3. Since these are independent events, we multiply the number of ways to get the total number of ways to select a group of 5 men and 2 women out of the total. So, the total number of ways is 21 * 3 = 63.

The problem can be solved using the concept of combinations in mathematics.

Step 1: We need to select 5 men out of 7. The number of ways to do this is given by the combination formula C(n, r) = n! / [(n-r)!r!], where n is the total number of items, and r is the number of items to choose. So, the number of ways to choose 5 men out of 7 is C(7, 5) = 7! / [(7-5)!5!] = 21.

Step 2: We need to select 2 women out of 3. Using the same combination formula, the number of ways to choose 2 women out of 3 is C(3, 2) = 3! / [(3-2)!2!] = 3.
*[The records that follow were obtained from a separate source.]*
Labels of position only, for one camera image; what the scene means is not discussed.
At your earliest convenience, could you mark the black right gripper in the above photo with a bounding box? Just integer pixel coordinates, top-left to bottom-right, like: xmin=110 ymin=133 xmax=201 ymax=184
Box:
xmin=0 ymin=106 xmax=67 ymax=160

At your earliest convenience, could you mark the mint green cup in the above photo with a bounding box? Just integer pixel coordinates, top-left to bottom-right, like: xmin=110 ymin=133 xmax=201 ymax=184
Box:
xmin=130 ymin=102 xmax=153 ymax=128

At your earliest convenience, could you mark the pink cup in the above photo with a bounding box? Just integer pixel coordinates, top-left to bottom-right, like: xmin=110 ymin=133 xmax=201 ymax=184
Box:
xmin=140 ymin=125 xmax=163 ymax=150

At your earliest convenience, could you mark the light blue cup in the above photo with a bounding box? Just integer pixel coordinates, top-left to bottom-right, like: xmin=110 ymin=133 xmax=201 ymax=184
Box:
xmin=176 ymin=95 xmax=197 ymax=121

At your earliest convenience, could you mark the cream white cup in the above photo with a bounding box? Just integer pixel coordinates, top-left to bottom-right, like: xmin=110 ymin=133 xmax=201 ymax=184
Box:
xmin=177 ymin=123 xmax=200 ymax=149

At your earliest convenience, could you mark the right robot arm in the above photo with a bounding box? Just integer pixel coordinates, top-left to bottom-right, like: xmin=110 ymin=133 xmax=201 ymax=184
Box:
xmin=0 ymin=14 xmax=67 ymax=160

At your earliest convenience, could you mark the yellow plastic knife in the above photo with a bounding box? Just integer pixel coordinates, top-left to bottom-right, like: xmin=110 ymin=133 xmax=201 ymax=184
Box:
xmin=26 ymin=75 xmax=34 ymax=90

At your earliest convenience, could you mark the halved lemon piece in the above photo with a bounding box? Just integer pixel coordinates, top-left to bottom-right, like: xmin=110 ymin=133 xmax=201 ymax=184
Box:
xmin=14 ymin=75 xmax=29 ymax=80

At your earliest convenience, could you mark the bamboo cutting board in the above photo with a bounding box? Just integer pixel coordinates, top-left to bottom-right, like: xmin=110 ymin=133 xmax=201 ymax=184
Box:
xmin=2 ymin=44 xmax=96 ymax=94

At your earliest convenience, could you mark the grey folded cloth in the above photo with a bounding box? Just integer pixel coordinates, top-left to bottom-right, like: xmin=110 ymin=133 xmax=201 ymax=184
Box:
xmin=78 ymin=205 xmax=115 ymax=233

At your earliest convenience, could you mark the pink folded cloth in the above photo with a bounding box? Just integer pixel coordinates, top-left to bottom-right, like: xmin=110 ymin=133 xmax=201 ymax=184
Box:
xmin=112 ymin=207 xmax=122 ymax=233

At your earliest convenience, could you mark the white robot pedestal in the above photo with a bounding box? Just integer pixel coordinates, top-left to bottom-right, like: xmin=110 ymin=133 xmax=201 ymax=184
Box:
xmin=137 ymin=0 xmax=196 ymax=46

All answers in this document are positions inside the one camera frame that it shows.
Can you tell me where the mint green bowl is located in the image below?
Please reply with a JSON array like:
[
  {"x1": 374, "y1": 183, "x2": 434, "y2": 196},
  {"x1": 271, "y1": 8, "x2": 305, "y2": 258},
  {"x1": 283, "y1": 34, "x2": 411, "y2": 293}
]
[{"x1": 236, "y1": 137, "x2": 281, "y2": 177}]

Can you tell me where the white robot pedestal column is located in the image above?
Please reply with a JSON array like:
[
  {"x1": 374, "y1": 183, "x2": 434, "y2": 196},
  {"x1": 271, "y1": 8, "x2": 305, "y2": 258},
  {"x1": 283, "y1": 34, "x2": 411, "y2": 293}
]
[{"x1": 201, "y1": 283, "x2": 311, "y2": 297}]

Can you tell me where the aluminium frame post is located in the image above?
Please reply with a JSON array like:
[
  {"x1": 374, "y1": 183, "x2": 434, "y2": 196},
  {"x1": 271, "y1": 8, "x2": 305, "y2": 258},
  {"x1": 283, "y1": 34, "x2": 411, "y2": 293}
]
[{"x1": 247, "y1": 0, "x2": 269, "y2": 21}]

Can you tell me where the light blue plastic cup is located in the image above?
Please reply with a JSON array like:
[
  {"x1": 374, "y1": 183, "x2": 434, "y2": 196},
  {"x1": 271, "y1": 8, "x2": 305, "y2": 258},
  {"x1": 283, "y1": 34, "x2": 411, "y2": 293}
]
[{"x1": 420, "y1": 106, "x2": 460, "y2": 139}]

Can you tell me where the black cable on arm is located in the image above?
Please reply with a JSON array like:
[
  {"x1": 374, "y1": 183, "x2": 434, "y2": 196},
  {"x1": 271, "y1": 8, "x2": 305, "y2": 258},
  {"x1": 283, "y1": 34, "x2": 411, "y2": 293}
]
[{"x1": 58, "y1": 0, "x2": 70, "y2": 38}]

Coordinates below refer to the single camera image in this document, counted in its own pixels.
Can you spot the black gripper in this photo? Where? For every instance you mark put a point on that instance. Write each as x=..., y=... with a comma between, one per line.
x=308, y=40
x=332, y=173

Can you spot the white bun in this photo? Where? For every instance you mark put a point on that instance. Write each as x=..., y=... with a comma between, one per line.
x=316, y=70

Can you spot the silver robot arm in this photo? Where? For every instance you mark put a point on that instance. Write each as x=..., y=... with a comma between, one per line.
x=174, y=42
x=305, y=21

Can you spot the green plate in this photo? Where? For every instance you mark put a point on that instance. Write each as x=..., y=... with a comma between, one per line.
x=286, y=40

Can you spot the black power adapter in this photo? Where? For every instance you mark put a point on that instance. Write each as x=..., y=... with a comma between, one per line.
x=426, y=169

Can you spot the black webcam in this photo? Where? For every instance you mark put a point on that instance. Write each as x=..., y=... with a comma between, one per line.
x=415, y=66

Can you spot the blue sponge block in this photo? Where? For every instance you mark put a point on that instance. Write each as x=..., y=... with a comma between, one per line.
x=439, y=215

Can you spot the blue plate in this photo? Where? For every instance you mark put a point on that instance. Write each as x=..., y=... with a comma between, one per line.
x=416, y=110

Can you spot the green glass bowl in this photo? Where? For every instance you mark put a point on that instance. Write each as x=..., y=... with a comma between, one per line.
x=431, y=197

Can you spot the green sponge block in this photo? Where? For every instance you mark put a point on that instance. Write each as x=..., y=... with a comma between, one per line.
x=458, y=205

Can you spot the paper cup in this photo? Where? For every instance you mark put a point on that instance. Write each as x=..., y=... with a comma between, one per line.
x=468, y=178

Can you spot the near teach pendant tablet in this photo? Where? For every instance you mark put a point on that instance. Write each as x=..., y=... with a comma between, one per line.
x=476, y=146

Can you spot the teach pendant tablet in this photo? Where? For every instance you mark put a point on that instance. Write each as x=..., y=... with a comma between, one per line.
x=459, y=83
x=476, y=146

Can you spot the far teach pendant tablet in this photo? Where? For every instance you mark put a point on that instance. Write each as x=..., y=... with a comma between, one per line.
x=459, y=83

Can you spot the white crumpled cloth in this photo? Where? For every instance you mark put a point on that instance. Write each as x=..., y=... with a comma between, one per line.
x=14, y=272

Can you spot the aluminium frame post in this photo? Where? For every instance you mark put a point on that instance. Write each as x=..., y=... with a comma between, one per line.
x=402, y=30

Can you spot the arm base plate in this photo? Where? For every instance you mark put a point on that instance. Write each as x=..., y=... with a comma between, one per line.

Step 3: Since the selections of men and women are independent events, we multiply the number of ways to get the total number of ways to select a group of 5 men and 2 women out of a total of 7 men and 3 women. So, the total number of ways = 21 * 3 = 63.

The problem can be solved using the concept of combinations in mathematics.

Step 1: We need to select 5 men out of 7. The number of ways to do this is given by the combination formula C(n, r) = n! / [(n-r)!r!], where n is the total number of items, and r is the number of items to choose. So, the number of ways to choose 5 men out of 7 is C(7, 5) = 7! / [(7-5)!5!] = 21.

Step 2: We need to select 2 women out of 3. Using the same combination formula, the number of ways to choose 2 women out of 3 is C(3, 2) = 3! / [(3-2)!2!] = 3.

Step 3: Since the selections of men and women are independent events, we multiply the number of ways to get the total number of ways to select a group of 5 men and 2 women out of a total of 7 men and 3 women. So, the total number of ways is 21 * 3 = 63.